JPPR: Pasal 48 UU Pilkada Berpotensi Rugikan Calon Independen

JPPR menilai teknis pelaksanaan verifikasi administrasi yang diatur dalam Pasal 48 UU Pilkada rumit dan menyulitkan panitia pemungutan suara (PPS) sehingga berpotensi menimbulkan masalah dan merugikan calon yang maju dari jalur perseorangan.

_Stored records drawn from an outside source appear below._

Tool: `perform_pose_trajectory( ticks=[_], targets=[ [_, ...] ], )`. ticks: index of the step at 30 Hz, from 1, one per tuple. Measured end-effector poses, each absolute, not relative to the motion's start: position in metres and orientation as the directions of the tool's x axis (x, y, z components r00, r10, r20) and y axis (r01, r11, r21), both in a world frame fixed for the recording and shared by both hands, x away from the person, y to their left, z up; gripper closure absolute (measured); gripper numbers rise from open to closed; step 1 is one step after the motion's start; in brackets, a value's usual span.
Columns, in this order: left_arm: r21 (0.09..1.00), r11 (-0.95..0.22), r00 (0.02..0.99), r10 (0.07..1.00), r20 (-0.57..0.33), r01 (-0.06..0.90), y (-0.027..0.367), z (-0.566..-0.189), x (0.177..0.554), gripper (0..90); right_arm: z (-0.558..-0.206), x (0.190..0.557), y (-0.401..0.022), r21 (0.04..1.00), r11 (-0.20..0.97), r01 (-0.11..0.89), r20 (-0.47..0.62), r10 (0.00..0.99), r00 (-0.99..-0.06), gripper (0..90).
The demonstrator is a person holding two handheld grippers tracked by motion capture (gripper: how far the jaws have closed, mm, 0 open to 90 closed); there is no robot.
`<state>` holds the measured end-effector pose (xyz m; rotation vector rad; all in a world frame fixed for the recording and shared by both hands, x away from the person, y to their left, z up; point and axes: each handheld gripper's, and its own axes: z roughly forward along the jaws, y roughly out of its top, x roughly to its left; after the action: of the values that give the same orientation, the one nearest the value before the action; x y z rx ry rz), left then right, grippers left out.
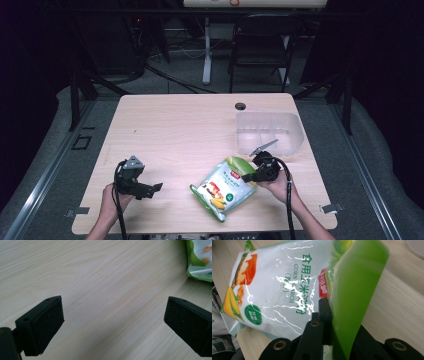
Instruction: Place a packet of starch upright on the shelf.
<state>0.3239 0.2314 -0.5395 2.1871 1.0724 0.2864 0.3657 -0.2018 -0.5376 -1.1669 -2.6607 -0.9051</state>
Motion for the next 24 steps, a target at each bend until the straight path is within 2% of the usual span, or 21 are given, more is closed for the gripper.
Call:
perform_pose_trajectory(
  ticks=[24],
  targets=[
    [0.64, -0.46, 0.651, 0.754, -0.084, 0.615, 0.232, -0.541, 0.322, 2.9, -0.502, 0.353, -0.211, 0.611, 0.449, 0.652, 0.315, 0.619, -0.72, 89.9]
  ],
)
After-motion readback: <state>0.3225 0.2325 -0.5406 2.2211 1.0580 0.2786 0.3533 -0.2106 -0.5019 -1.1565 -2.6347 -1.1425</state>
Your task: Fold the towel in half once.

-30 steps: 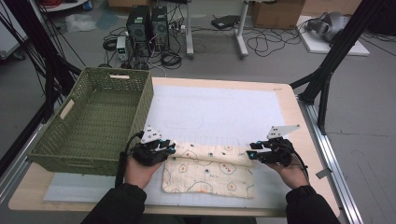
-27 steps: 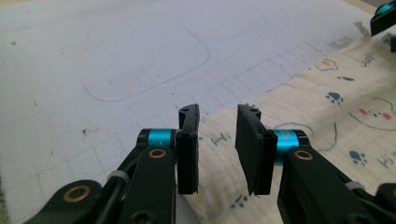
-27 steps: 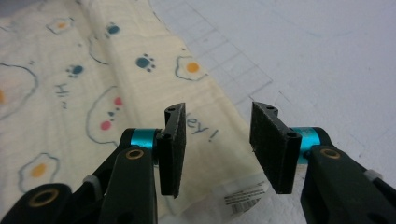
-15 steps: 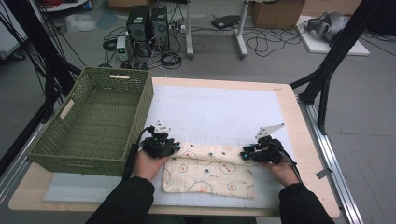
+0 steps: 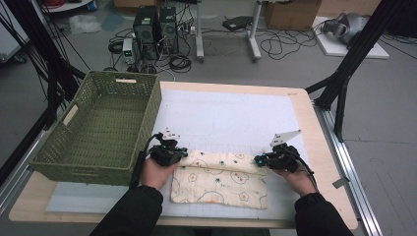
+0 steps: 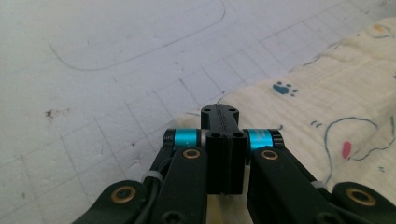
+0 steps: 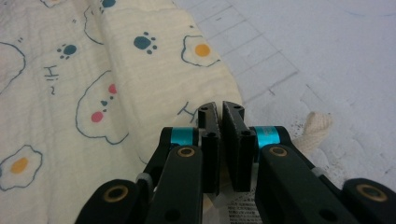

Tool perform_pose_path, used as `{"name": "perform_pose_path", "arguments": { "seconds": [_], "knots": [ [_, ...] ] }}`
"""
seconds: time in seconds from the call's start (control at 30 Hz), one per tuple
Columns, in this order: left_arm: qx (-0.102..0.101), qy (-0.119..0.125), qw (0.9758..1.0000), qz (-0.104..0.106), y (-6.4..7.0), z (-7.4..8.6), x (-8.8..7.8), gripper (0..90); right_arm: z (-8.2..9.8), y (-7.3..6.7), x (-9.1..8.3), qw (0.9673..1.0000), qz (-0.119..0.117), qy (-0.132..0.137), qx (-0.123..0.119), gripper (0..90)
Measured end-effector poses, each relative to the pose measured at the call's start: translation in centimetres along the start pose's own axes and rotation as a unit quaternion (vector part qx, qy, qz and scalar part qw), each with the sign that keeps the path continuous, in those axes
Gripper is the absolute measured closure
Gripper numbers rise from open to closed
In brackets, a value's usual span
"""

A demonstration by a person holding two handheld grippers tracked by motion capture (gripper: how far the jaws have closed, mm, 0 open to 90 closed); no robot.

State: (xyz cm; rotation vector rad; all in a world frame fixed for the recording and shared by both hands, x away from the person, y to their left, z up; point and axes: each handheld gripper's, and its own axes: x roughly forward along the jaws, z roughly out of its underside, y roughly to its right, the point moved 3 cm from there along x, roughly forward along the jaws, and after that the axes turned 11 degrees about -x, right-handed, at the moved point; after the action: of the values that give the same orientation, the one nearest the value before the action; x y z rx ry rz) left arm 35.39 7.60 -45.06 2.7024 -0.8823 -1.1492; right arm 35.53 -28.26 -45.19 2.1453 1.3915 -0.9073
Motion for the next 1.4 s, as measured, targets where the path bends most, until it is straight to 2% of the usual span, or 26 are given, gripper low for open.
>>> {"name": "perform_pose_path", "arguments": {
  "seconds": [0.23, 0.5, 0.63, 0.83, 1.0, 1.07, 1.17, 1.27, 1.4],
  "knots": [
    [0.001, 0.035, 0.9994, 0.002, 0.4, -0.4, -1.3, 89.5, -0.3, -0.2, -1.2, 0.9996, 0.010, 0.028, 0.000, 85.5],
    [0.007, 0.052, 0.9986, 0.002, 0.8, 0.1, -2.7, 89.6, -0.8, -1.2, -2.4, 0.9984, 0.012, 0.054, -0.012, 85.4],
    [0.006, 0.059, 0.9982, 0.004, 0.8, 0.6, -3.4, 89.6, -1.0, -2.1, -2.7, 0.9981, 0.007, 0.058, -0.022, 85.4],
    [0.014, 0.051, 0.9986, 0.008, 1.3, 2.3, -4.4, 89.6, -0.8, -3.8, -2.9, 0.9977, -0.006, 0.060, -0.033, 85.4],
    [0.024, 0.020, 0.9994, 0.013, 1.4, 4.1, -4.8, 89.4, -0.1, -4.9, -2.5, 0.9978, -0.023, 0.046, -0.041, 85.2],
    [0.022, 0.020, 0.9994, 0.021, 1.6, 4.5, -5.3, 89.1, 0.1, -5.4, -2.5, 0.9977, -0.031, 0.043, -0.041, 84.5],
    [0.017, 0.026, 0.9990, 0.032, 1.7, 4.4, -6.3, 85.5, 0.2, -6.1, -2.8, 0.9970, -0.043, 0.041, -0.050, 83.5],
    [0.018, 0.040, 0.9986, 0.031, 1.9, 3.9, -7.2, 81.8, -0.2, -6.6, -3.6, 0.9960, -0.049, 0.049, -0.057, 82.0],
    [0.019, 0.057, 0.9976, 0.033, 2.0, 2.8, -7.9, 76.3, -1.2, -6.6, -5.1, 0.9938, -0.048, 0.081, -0.059, 76.8]
  ]
}}
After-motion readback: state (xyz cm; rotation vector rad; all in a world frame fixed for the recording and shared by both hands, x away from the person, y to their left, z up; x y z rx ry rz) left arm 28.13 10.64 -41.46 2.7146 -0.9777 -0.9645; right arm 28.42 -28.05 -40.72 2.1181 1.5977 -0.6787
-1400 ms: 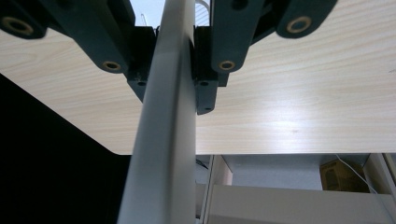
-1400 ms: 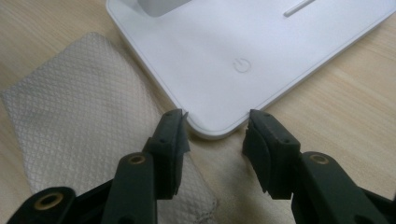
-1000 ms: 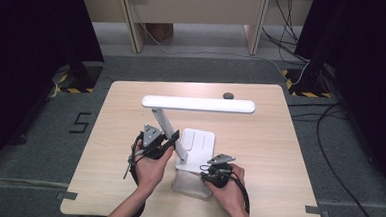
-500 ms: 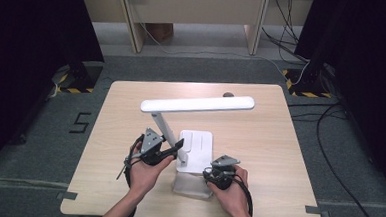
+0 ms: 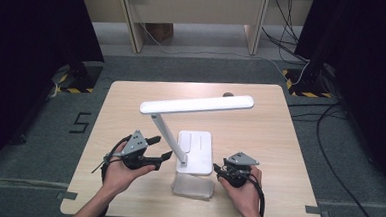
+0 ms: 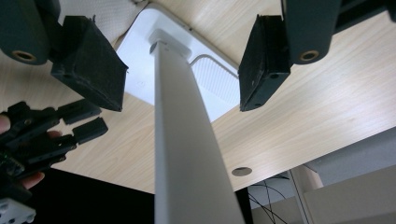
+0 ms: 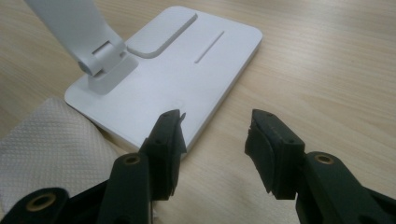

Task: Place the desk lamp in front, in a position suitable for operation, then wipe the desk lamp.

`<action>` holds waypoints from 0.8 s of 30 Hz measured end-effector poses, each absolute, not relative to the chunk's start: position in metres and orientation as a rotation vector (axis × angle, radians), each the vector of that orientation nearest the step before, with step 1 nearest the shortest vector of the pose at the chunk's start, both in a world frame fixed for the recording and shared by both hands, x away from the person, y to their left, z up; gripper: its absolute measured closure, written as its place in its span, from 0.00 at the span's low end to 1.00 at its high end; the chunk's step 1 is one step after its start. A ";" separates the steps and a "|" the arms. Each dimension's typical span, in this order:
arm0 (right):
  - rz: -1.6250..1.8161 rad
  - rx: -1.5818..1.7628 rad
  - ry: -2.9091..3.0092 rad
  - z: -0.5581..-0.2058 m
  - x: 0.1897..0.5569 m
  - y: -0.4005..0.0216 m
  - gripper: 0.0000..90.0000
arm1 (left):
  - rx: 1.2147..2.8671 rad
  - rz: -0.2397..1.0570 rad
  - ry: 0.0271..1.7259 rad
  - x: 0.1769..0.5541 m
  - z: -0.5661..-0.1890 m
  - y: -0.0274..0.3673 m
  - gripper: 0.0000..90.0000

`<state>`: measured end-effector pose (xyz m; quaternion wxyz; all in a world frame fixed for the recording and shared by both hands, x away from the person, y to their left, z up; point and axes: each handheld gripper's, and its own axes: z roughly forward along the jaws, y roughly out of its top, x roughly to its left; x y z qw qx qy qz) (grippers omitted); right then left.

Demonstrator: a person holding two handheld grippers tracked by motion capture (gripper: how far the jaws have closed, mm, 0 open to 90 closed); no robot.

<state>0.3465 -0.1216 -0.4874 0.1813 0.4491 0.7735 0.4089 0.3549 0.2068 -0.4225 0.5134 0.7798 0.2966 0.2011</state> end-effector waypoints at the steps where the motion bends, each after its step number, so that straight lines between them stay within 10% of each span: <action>1: 1.148 1.262 2.187 -0.488 0.347 -0.123 0.60 | 1.882 0.474 0.706 0.355 -0.423 0.208 0.34; 24: 1.169 1.247 2.155 -0.487 0.348 -0.128 0.55 | 2.052 0.339 0.591 0.324 -0.458 0.193 0.39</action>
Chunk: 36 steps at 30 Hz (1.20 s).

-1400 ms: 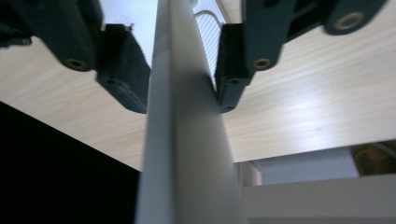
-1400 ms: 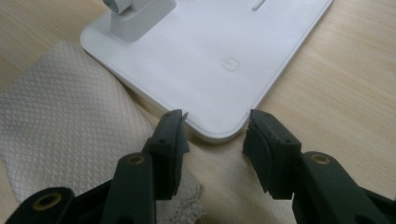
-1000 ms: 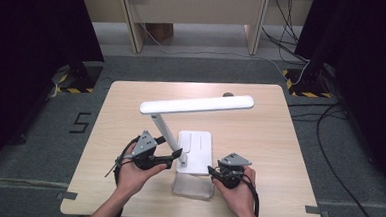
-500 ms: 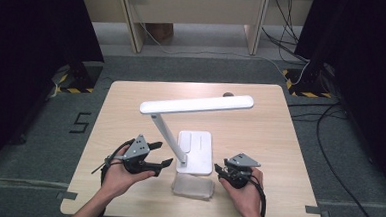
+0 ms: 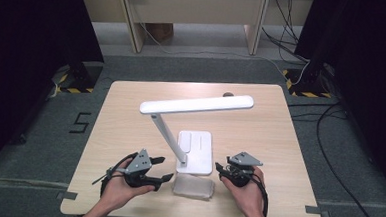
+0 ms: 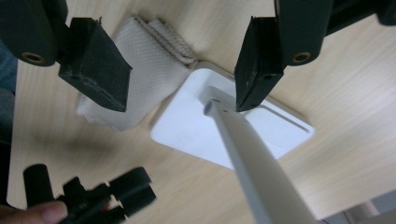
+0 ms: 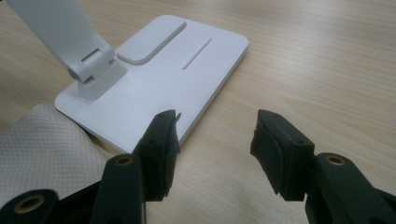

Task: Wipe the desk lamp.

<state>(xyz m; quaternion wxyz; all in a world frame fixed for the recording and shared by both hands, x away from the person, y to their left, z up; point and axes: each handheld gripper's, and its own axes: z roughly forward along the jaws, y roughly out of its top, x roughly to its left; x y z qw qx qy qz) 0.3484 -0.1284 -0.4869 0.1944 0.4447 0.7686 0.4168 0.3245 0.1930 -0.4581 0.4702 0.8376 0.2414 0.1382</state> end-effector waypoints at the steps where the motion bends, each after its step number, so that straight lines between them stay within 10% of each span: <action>1: 1.171 1.254 2.159 -0.488 0.350 -0.129 0.59 | 2.082 0.318 0.565 0.325 -0.463 0.184 0.40; 36: 1.158 1.198 2.237 -0.475 0.353 -0.108 0.64 | 2.259 0.221 0.460 0.333 -0.513 0.144 0.44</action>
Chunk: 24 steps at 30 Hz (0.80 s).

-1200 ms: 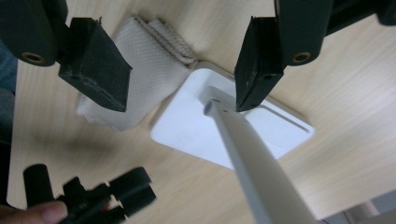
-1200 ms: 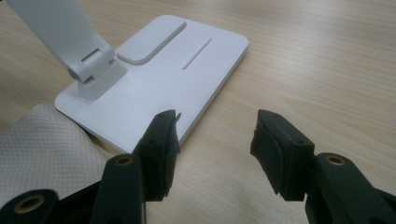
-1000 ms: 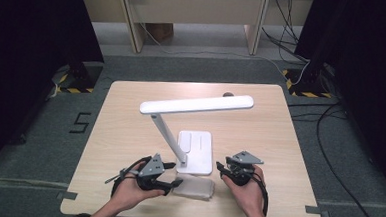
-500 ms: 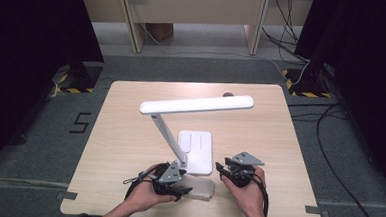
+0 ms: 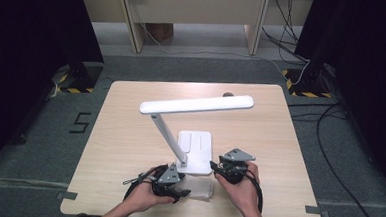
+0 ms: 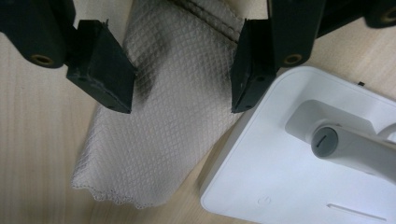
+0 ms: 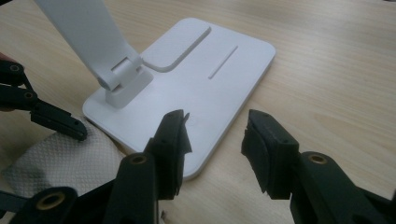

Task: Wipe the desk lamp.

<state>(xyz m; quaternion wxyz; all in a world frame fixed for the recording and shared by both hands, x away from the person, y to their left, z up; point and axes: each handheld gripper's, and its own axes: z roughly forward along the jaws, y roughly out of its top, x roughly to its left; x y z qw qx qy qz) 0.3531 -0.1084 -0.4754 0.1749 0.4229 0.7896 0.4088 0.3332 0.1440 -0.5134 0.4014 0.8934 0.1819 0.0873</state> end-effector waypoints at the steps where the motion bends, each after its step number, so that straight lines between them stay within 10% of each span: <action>1: 1.153 1.195 2.245 -0.476 0.354 -0.106 0.64 | 2.255 0.217 0.461 0.333 -0.514 0.144 0.45; 13: 1.148 1.172 2.306 -0.481 0.364 -0.092 0.64 | 2.259 0.175 0.474 0.331 -0.509 0.145 0.55; 24: 1.153 1.148 2.334 -0.480 0.369 -0.083 0.64 | 2.273 0.198 0.464 0.333 -0.510 0.152 0.35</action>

JPPR: Pasal 48 UU Pilkada Berpotensi Rugikan Calon Independen
Koordinator Nasional JPPR Masykurudin Hafidz. Foto/Twitter

tirto.id - Jaringan Pendidikan Pemilih untuk Rakyat (JPPR) menilai, ketentuan verifikasi faktual yang diatur Pasal 48 dalam revisi Undang-Undang (UU) Nomor 8 tahun 2015 tentang Pemilihan Kepala Daerah (Pilkada) berpotensi menimbulkan masalah dan merugikan calon yang maju dari jalur perseorangan.

Penilaian tersebut ditegaskan Koordinator Nasional JPPR Masykurudin Hafidz dalam sebuah diskusi publik di Jakarta, Minggu (5/6/2016). Menurut dia, teknis pelaksanaan verifikasi administrasi yang diatur dalam pasal tersebut dianggap rumit dan menyulitkan panitia pemungutan suara (PPS) karena dalam 14 hari mereka harus menemui satu per satu pendukung calon untuk mencocokkan informasi dengan data diri dalam KTP yang terkumpul.

“Petugas PPS hampir tidak mungkin punya cukup waktu untuk mendatangi seluruh pemilih. Ini juga sekaligus memberatkan pemilih yang harus menunggu jadwal dia untuk didatangi,” kata Masykurudin.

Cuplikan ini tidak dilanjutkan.